WORK TO BE COMPLETED
The answer is to be all of the data below, reproduced exactly.
DATASET EXTRACT Start Marker
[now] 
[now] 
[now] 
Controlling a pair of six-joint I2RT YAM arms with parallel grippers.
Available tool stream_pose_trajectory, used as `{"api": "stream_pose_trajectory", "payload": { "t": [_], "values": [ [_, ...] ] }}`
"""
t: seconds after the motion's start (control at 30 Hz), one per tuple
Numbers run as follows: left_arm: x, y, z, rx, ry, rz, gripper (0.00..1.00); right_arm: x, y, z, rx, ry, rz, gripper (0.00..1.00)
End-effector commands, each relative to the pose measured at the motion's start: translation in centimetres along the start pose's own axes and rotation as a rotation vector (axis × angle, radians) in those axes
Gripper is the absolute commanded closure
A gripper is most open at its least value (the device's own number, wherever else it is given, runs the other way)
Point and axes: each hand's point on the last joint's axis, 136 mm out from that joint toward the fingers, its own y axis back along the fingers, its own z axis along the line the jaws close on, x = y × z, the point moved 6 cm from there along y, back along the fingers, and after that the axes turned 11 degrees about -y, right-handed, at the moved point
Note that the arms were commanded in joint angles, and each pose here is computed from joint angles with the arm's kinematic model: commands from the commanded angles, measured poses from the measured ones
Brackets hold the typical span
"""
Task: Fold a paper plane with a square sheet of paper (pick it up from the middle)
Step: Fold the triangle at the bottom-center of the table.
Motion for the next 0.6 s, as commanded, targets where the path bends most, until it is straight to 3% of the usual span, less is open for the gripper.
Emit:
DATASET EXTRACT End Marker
ANSWER SECTION
[now] 
[now] 
[now] 
Controlling a pair of six-joint I2RT YAM arms with parallel grippers.
Available tool stream_pose_trajectory, used as `{"api": "stream_pose_trajectory", "payload": { "t": [_], "values": [ [_, ...] ] }}`
"""
t: seconds after the motion's start (control at 30 Hz), one per tuple
Numbers run as follows: left_arm: x, y, z, rx, ry, rz, gripper (0.00..1.00); right_arm: x, y, z, rx, ry, rz, gripper (0.00..1.00)
End-effector commands, each relative to the pose measured at the motion's start: translation in centimetres along the start pose's own axes and rotation as a rotation vector (axis × angle, radians) in those axes
Gripper is the absolute commanded closure
A gripper is most open at its least value (the device's own number, wherever else it is given, runs the other way)
Point and axes: each hand's point on the last joint's axis, 136 mm out from that joint toward the fingers, its own y axis back along the fingers, its own z axis along the line the jaws close on, x = y × z, the point moved 6 cm from there along y, back along the fingers, and after that the axes turned 11 degrees about -y, right-handed, at the moved point
Note that the arms were commanded in joint angles, and each pose here is computed from joint angles with the arm's kinematic model: commands from the commanded angles, measured poses from the measured ones
Brackets hold the typical span
"""
Task: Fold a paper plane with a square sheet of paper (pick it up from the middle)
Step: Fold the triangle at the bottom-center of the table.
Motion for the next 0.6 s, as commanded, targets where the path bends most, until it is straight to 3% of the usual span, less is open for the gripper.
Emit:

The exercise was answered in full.